Requirement: Give the number of lines in the records below that include "wrist", and nothing more.

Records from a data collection
=== Section Start ===
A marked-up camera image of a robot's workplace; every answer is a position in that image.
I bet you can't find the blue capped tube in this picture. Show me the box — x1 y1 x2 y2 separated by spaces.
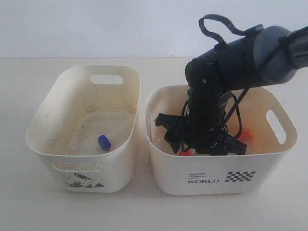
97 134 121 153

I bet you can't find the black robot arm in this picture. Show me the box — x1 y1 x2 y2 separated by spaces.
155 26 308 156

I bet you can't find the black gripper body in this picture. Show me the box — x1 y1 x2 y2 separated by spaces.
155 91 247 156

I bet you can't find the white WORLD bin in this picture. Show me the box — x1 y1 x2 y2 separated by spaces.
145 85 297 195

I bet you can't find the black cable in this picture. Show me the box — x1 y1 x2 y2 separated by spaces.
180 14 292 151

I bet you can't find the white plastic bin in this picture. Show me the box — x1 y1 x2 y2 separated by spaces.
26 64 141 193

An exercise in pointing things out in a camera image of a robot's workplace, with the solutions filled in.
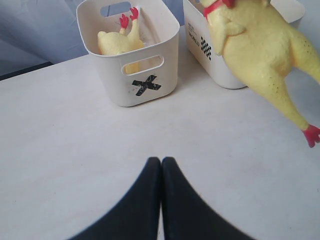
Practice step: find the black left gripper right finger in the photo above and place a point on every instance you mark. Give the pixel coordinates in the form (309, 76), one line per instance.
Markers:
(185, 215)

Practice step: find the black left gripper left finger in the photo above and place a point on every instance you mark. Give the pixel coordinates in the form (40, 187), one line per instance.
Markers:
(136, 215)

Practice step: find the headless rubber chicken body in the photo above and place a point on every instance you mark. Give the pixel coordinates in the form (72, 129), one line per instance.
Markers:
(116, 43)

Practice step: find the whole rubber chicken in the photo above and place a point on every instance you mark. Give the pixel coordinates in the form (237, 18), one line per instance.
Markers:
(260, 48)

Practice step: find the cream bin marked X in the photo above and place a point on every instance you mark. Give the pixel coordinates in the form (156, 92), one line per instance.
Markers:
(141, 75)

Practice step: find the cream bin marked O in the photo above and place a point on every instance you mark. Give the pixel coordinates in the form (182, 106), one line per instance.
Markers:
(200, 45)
=== Section End ===
=== Section Start ===
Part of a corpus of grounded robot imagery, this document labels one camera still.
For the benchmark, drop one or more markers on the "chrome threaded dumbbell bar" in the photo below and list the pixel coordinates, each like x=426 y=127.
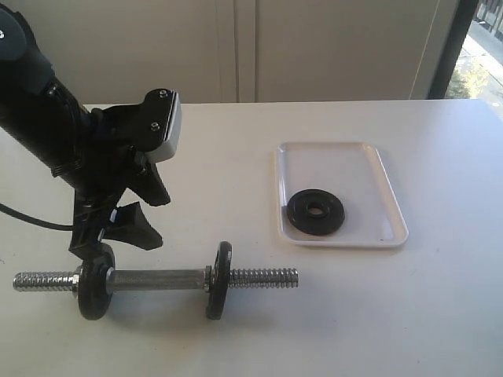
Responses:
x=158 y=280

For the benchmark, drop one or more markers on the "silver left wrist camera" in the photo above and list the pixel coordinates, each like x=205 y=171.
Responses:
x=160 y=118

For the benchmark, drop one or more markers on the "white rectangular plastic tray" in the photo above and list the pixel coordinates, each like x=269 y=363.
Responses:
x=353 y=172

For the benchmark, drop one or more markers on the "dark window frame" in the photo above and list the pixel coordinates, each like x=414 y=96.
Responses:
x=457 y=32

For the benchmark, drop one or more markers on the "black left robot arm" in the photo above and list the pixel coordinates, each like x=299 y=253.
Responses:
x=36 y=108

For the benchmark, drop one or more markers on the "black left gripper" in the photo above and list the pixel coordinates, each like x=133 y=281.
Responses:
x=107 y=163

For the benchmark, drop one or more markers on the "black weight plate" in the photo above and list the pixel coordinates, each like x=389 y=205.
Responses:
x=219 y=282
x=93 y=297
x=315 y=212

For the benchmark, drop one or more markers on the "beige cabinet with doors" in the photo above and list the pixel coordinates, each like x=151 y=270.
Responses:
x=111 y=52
=== Section End ===
=== Section Start ===
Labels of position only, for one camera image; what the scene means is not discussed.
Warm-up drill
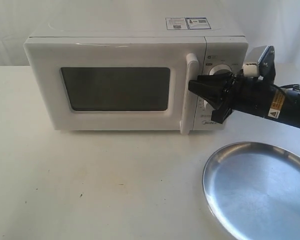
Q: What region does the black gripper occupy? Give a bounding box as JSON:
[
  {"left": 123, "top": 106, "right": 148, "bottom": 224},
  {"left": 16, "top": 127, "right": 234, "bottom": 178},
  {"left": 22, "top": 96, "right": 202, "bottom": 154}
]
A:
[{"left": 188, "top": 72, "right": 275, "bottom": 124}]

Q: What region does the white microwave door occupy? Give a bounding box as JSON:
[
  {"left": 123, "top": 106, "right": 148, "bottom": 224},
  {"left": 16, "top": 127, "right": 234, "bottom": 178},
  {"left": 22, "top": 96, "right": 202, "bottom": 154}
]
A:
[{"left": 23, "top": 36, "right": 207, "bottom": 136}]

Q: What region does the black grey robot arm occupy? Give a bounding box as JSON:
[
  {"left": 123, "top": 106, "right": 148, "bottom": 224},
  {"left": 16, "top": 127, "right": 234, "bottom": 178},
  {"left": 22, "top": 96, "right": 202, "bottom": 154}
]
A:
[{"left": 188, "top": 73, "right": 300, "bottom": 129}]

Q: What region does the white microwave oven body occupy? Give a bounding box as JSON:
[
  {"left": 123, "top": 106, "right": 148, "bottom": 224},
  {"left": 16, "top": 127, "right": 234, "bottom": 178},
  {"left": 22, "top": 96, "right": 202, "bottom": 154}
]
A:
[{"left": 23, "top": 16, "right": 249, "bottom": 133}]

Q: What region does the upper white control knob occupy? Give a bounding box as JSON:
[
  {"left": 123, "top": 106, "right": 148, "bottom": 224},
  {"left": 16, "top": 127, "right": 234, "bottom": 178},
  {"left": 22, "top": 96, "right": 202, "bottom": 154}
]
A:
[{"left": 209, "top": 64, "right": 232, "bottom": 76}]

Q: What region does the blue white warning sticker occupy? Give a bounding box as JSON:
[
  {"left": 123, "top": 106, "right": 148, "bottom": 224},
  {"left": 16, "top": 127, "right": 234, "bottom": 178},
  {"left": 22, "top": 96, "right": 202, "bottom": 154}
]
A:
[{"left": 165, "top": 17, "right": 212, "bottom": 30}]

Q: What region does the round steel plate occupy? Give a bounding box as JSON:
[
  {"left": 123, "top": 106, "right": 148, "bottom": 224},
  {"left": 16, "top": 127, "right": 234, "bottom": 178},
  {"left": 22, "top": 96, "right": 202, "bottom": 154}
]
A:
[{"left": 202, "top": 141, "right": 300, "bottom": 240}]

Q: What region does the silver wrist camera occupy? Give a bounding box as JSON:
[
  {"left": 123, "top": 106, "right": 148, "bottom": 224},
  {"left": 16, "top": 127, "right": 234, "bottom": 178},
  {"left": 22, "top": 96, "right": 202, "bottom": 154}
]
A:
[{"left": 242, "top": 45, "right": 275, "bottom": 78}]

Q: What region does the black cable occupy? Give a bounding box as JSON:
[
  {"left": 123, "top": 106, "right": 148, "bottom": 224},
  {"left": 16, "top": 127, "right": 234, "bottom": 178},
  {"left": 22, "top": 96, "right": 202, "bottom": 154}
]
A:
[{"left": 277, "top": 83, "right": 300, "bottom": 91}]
=== Section End ===
Answer area: 2